What to do: After locating the line that bears "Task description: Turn", restate word for word that line and the rest of the listing to its final line, excluding all pictures.

Information supplied:
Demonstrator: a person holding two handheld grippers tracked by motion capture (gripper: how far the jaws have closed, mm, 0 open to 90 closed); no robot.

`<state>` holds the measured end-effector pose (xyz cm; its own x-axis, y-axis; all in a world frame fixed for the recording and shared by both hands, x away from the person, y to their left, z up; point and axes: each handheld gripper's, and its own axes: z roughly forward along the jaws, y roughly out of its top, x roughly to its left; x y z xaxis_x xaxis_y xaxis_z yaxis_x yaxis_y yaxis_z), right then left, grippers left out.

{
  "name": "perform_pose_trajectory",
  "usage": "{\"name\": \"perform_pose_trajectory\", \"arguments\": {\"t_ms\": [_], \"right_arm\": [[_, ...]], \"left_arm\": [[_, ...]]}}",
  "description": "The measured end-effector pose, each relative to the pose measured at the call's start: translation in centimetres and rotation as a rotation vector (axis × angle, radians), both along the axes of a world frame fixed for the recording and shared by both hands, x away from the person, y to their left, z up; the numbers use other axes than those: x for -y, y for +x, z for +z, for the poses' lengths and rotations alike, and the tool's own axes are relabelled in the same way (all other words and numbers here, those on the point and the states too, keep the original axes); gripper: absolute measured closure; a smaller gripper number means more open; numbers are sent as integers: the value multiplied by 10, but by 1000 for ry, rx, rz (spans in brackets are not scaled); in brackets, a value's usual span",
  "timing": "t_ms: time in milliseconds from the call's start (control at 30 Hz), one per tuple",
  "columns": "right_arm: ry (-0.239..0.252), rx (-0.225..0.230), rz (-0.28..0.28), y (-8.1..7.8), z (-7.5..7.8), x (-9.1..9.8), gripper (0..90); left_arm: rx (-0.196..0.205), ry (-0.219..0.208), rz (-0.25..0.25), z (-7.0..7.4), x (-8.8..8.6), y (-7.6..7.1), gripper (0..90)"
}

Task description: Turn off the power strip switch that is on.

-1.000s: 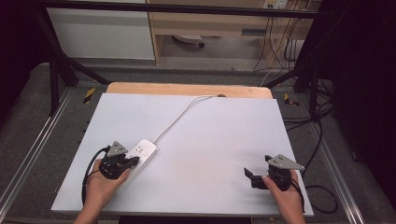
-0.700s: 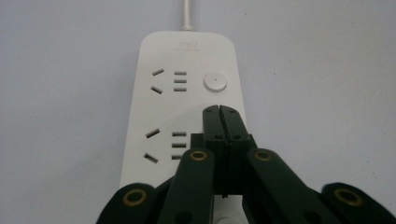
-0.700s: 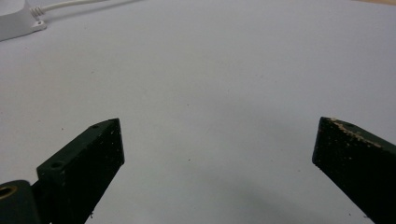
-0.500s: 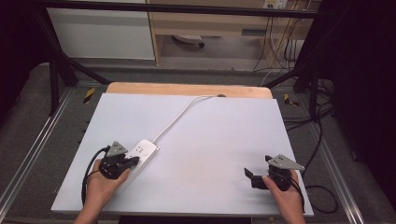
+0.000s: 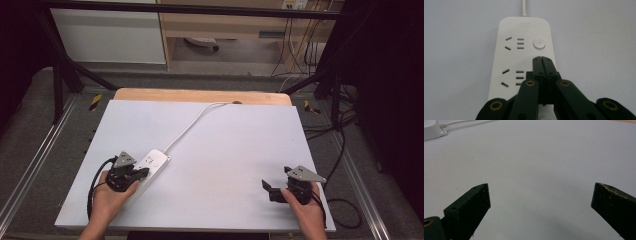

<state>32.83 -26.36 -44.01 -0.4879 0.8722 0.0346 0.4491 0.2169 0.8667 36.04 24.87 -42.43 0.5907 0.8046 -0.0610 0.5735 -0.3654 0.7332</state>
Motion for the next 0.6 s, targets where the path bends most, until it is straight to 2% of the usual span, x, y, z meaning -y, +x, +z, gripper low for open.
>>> {"name": "perform_pose_trajectory", "arguments": {"t_ms": [400,500,567,600], "right_arm": [[1,3,0,-1,1,1,29],[-3,4,2,0,1,1,29],[-1,0,2,-1,1,0,28],[-5,3,4,-1,1,-1,28]], "left_arm": [[-4,-18,5,-1,-1,0,900],[4,1,9,-1,-2,0,900],[-15,-36,17,-1,-4,1,900],[-38,-80,17,-2,-7,2,900]]}}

Solution for this problem:
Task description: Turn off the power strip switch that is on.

-1.000s: 
-0.700s: 
-0.700s: 
-0.500s: 
+0.000s: 

<state>32.83 -26.36 -44.01 -0.4879 0.8722 0.0346 0.4491 0.2169 0.8667 36.04 24.87 -42.43 0.5907 0.8046 -0.0610 0.5735 -0.3654 0.7332</state>
Motion for the next 0.6 s, targets where the path bends most, until it is straight to 2% of the usual span, x, y, z meaning -y, +x, +z, gripper low for open.
>>> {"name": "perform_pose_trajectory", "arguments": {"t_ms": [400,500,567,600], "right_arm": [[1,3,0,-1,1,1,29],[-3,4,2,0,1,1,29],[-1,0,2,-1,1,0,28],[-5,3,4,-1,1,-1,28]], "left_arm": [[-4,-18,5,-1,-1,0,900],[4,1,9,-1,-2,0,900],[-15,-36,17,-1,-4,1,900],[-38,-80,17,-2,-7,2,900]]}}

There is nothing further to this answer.